With continued reference to FIG. 3B, input/output connection 751 may be a wire connection between cell 120 and control circuit 760. Input/output connection 751 may be configured to allow the connection to flex and deform without suffering mechanical failure. In such a case, input/output connection 751 is configured to maintain the connection between cell 120 and control circuit 760 during deformation of the epidermal electronics device 100 due to movement of the attachment surface 103. In some embodiments, input/output connection 751 allows for deformation while maintaining mechanical integrity by including an additional length of wire which allows for connection points to separate from one another. For example, input/output connection 751 may be a wire with slack to allow two or more components to move relative to one another and not cause mechanical degradation of the input/output connection. In some embodiments, input/output connection 751 is a conductive wire (e.g., copper, aluminum, etc.). Input/output connection 751 may be a semiconductor. In some embodiments, input/output connection 751 is a wireless connection.

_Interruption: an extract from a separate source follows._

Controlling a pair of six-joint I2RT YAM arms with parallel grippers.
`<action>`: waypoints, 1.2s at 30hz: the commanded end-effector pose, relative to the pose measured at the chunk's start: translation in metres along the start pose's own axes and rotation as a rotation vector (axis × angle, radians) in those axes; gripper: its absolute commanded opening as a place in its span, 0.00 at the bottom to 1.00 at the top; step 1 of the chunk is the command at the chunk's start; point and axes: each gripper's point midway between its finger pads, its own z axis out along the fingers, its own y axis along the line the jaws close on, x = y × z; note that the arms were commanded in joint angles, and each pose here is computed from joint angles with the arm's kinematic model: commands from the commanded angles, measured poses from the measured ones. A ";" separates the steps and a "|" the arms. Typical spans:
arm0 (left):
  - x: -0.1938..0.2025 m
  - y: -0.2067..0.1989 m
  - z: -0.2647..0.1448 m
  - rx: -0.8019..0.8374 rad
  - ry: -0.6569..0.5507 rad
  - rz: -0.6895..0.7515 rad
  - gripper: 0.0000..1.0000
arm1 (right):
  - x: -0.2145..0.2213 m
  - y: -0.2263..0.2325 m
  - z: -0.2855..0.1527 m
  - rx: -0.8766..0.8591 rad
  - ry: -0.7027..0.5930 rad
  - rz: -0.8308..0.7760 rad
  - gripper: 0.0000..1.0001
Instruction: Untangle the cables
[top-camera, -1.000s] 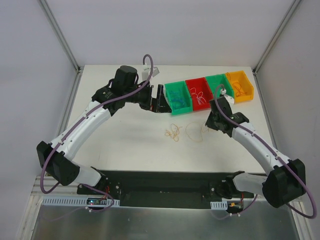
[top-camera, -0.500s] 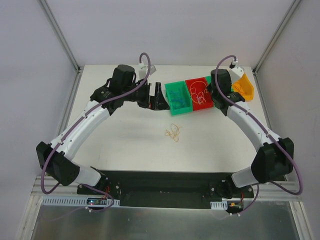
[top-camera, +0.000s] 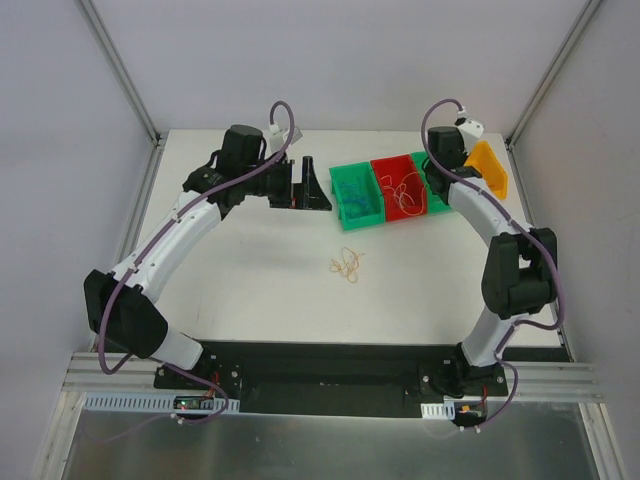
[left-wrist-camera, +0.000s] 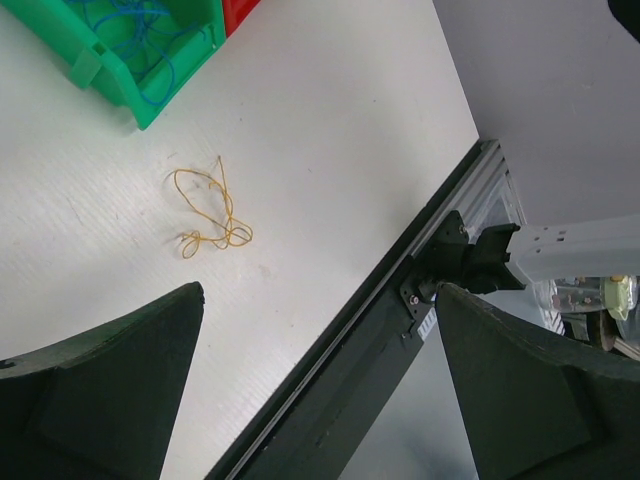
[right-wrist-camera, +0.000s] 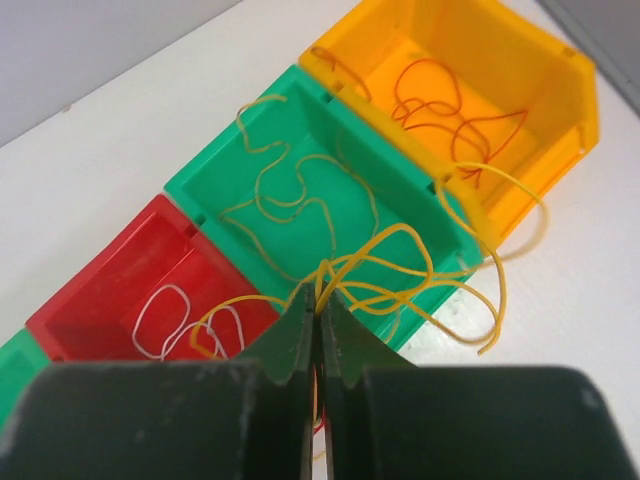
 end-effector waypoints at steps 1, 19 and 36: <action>0.000 -0.010 0.000 0.057 0.002 -0.002 0.99 | -0.077 0.000 -0.028 -0.062 -0.158 0.022 0.01; 0.003 -0.002 0.008 0.051 0.023 -0.017 0.99 | -0.038 -0.002 0.042 0.166 -0.099 -0.345 0.01; 0.010 0.020 0.023 -0.088 0.005 0.049 0.99 | 0.042 0.009 0.080 -0.161 0.332 -0.201 0.11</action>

Input/output connection 751 allows the components within cell 120 to communicate data to control circuit 760. The component within cell 120 may output data to the control circuit through input/output connection 751. For example, sensor 770 located in cell 120 may output measurement data, in the form of a voltage, across input/output connection 751 to control circuit 760. Input/output connection 751 also allows for the control circuit to communicate with the component within cell 120. Control circuit 760 may send an input to a component within cell 120 through input/output connection 751. For example, control circuit 760 may send an input signal to interaction device 780 which causes interaction device 780 to deliver a drug or chemical to attachment surface 103. Cell 120 may also facilitate communication. Control circuit 760 may also send a calibration signal to sensor 770 or interaction device 780 using input/output connection 751. In some embodiments, power connection 741 and input/output connection 751 are integrated into a single connection. For example, an integrated connection may provide power and input/output through a modulated or otherwise alterable signal.

In some embodiments, electronics assembly 113 includes control circuit 760. Control circuit 760 may further include multiplexer 765, processor 763, and memory 761. Processor 763 may be implemented as a general-purpose processor, an application specific integrated circuit (ASIC), one or more field programmable gate arrays (FPGAs), a digital-signal-processor (DSP), a group of processing components, or other suitable electronic processing components. Memory 761 is one or more devices (e.g., RAM, ROM, Flash Memory, hard disk storage, etc.) for storing data and/or computer code for facilitating the various processes described herein. Memory 761 may be or include non-transient volatile memory or non-volatile memory. Memory 761 may include database components, object code components, script components, or any other type of information structure for supporting the various activities and information structures described herein. Memory 761 may be communicably connected to processor 763 and provide computer code or instructions to processor 763 for executing the processes described herein. Multiplexer 765 may be configured to allow multiple sensors 770 and/or interaction devices 780 to share an input/output connection 751. In some embodiments, cells 120 also facilitate multiplexing of signals from multiple components.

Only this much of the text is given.